Locky Ransomware

Be on the lookout for a new ransomware called Locky. This ransomware encrypts your data using AES encryption and then forces you to pay 0.5 bitcoins to decrypt your data. It targets many different file types and it not only encrypts your network shares but on unmapped drives too.

Once the file is run it then encrypts your files and will then prompt you with the following pages

How to Prevent Locky Ransomeware

Backup regularly and keep a recent backup copy off-site. Use a online service like Crashplan or some other off-site backup service that takes your data offsite from your computer. This particular virus targets any drives attached to the PC which can be a USB backup drive.

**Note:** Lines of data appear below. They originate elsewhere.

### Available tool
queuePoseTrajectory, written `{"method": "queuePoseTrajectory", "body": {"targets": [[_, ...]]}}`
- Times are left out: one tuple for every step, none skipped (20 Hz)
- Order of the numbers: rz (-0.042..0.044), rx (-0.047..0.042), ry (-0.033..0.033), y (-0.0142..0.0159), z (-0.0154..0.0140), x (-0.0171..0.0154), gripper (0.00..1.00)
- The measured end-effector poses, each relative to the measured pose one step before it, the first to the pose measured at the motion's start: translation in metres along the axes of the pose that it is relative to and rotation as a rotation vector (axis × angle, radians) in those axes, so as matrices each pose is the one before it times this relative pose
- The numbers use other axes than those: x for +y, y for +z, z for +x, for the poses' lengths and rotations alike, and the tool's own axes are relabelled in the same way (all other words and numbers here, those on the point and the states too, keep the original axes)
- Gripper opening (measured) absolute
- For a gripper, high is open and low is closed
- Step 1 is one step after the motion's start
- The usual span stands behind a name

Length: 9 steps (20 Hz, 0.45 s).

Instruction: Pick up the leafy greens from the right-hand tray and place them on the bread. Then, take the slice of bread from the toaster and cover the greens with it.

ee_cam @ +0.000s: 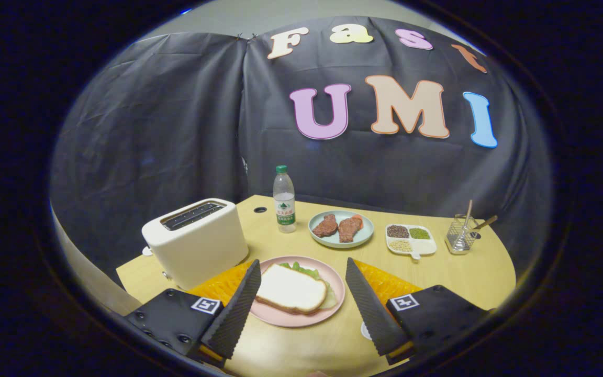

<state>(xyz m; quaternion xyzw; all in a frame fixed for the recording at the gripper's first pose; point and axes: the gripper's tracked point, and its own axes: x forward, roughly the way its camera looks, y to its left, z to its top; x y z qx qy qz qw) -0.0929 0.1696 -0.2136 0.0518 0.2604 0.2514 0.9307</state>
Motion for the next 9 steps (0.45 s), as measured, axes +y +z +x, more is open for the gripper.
{"method": "queuePoseTrajectory", "body": {"targets": [[0.00874,-0.00792,0.00829,0.00202,0.00019,0.00456,1.0],[0.00862,-0.00549,0.00431,0.00129,0.00129,0.0024,1.0],[0.00869,-0.00293,0.00563,0.00164,0.00109,0.0024,1.0],[0.00802,-0.00846,0.00568,0.00249,0.00063,0.00237,1.0],[0.00253,-0.00101,0.00674,0.00135,0.00083,0.00225,1.0],[-0.0036,0.00473,0.00263,-0.0003,0.00083,0.001,1.0],[-0.00534,-0.00671,0.00114,0.00207,-0.00059,0.00168,1.0],[-0.00566,-0.00289,0.00231,0.00155,0.00133,0.00069,1.0],[-0.00383,-0.0019,0.00085,0.00135,0.00019,0.00247,1.0]]}}
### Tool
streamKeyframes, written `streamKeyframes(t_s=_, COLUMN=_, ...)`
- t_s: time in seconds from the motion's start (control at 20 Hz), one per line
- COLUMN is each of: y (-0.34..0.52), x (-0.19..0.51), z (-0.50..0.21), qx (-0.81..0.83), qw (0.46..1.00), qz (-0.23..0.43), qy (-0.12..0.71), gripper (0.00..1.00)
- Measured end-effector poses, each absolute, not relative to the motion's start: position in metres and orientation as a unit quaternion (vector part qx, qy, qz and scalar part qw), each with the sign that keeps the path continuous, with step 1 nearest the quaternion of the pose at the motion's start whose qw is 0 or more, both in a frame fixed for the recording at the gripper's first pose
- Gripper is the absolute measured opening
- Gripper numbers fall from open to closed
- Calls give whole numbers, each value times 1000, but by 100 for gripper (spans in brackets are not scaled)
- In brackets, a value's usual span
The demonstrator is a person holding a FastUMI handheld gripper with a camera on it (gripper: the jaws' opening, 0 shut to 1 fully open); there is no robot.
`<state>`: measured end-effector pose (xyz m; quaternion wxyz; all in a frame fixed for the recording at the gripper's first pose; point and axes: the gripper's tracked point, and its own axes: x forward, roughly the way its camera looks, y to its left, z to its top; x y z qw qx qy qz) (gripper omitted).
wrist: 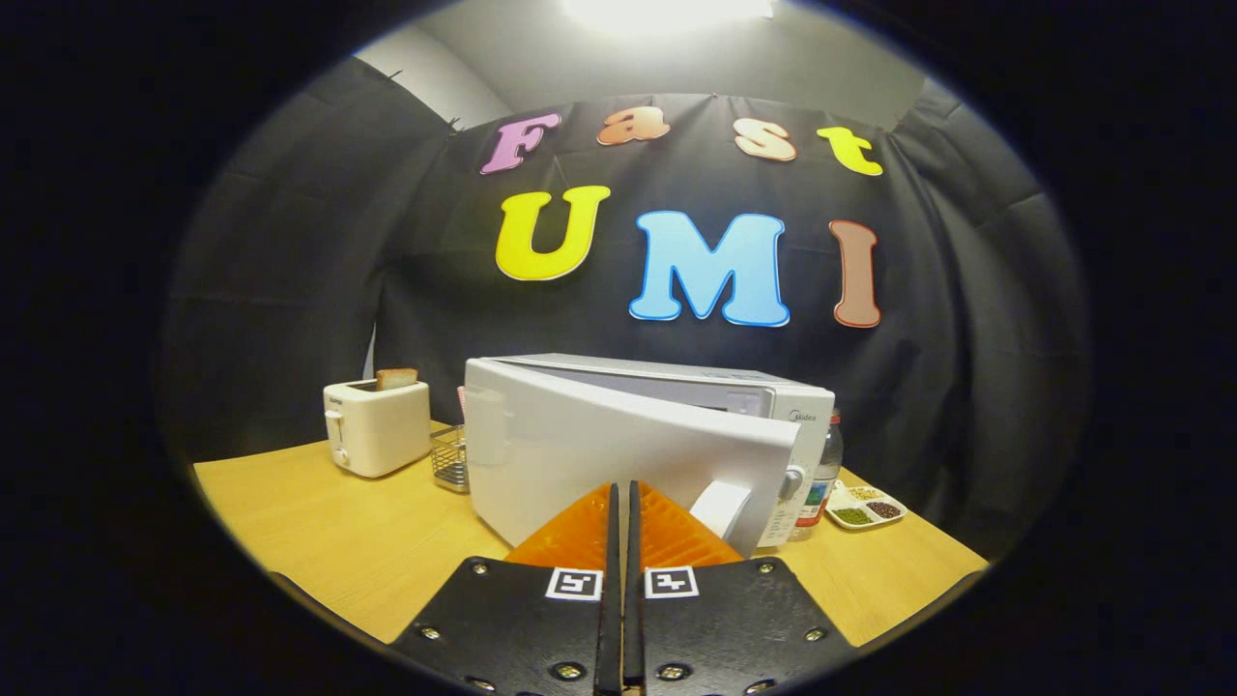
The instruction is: Open the microwave, put the food inside, and close the microwave door.
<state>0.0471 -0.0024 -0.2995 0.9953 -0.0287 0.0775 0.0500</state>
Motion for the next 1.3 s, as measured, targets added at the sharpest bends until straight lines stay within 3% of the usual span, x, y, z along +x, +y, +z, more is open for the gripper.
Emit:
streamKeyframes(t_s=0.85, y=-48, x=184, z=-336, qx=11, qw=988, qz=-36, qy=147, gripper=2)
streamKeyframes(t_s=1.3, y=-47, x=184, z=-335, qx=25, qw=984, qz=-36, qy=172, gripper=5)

Don’t enable macros in document attachments received via email. Microsoft deliberately turned off auto-execution of macros by default many years ago as a security measure. A lot of malware infections rely on persuading you to turn macros back on, so don’t do it!

Be cautious about unsolicited attachments. As always be cautious opening emails that look suspicious or your werent expecting. Not only in opening attachments but also in opening links contained in the website. If your not sure you can always forward the email to support@allstarit.com.au and we can advise you if its clean or to avoid it.

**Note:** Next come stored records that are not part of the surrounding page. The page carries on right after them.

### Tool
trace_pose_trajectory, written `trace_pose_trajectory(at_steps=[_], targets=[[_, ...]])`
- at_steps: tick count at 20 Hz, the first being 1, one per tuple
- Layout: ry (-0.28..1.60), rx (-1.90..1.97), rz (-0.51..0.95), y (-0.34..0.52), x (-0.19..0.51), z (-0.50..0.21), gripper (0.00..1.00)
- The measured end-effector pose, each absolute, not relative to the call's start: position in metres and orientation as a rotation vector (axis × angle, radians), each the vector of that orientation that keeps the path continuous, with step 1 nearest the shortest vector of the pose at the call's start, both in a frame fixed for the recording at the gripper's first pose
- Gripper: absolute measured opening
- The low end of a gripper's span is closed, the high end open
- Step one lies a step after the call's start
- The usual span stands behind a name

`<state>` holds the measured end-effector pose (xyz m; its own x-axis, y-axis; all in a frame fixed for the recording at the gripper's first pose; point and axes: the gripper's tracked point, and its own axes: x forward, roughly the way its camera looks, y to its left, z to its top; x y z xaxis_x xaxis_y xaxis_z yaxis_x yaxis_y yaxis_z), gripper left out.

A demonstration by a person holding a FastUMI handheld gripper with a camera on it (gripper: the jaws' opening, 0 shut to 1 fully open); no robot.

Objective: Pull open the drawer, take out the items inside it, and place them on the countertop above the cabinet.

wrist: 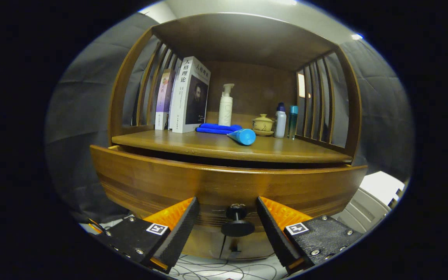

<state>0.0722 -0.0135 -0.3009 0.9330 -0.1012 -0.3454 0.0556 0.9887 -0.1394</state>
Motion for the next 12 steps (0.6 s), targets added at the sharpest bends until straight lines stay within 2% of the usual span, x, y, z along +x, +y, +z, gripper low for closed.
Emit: trace_pose_trajectory(at_steps=[12], targets=[[0.365,-0.089,-0.097,-0.021,0.106,-0.305,0.94]])
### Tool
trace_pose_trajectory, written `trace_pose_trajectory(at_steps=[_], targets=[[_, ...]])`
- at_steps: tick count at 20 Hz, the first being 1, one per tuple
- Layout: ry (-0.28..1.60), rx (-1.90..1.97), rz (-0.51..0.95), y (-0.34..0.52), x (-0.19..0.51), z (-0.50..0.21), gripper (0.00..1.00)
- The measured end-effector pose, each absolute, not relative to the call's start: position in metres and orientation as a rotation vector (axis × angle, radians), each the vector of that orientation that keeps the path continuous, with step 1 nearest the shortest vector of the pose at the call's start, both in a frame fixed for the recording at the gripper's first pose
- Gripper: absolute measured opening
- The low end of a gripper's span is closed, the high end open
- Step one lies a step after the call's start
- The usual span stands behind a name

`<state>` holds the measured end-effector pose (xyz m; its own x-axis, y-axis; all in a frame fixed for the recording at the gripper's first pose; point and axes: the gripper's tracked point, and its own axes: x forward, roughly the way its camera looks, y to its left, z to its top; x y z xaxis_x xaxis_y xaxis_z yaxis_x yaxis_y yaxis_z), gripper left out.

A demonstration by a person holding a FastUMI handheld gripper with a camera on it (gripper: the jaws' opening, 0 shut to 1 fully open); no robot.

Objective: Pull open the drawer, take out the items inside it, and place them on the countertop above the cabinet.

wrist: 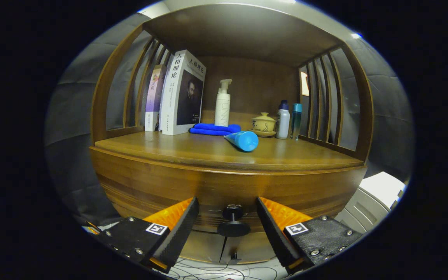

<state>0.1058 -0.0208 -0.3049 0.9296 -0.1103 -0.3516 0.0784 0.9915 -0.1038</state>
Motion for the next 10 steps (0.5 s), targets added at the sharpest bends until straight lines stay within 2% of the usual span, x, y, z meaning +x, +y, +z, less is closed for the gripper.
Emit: trace_pose_trajectory(at_steps=[5,10], targets=[[0.376,-0.170,-0.041,-0.030,0.098,-0.301,0.95],[0.323,-0.284,0.038,-0.042,0.086,-0.259,0.95]])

Remove Local Admin Rights. Some users have administrator rights to the PC and if comprimised this gives the hacker access to everything. Give yourself only the access you need and prompt for administrator rights when required. This will keep the bad guys out and hopefully protect your pc from running malicious stuff.

Patch early, patch often. Malware that doesn’t come in via document macros often relies on security bugs in popular applications, including Office, your browser, Flash and more. The sooner you patch, the fewer open holes remain for the crooks to exploit. Using a service like Tech Guard keeps your PC regularly up to date which keeps the bad guys from using the exploits on your pc.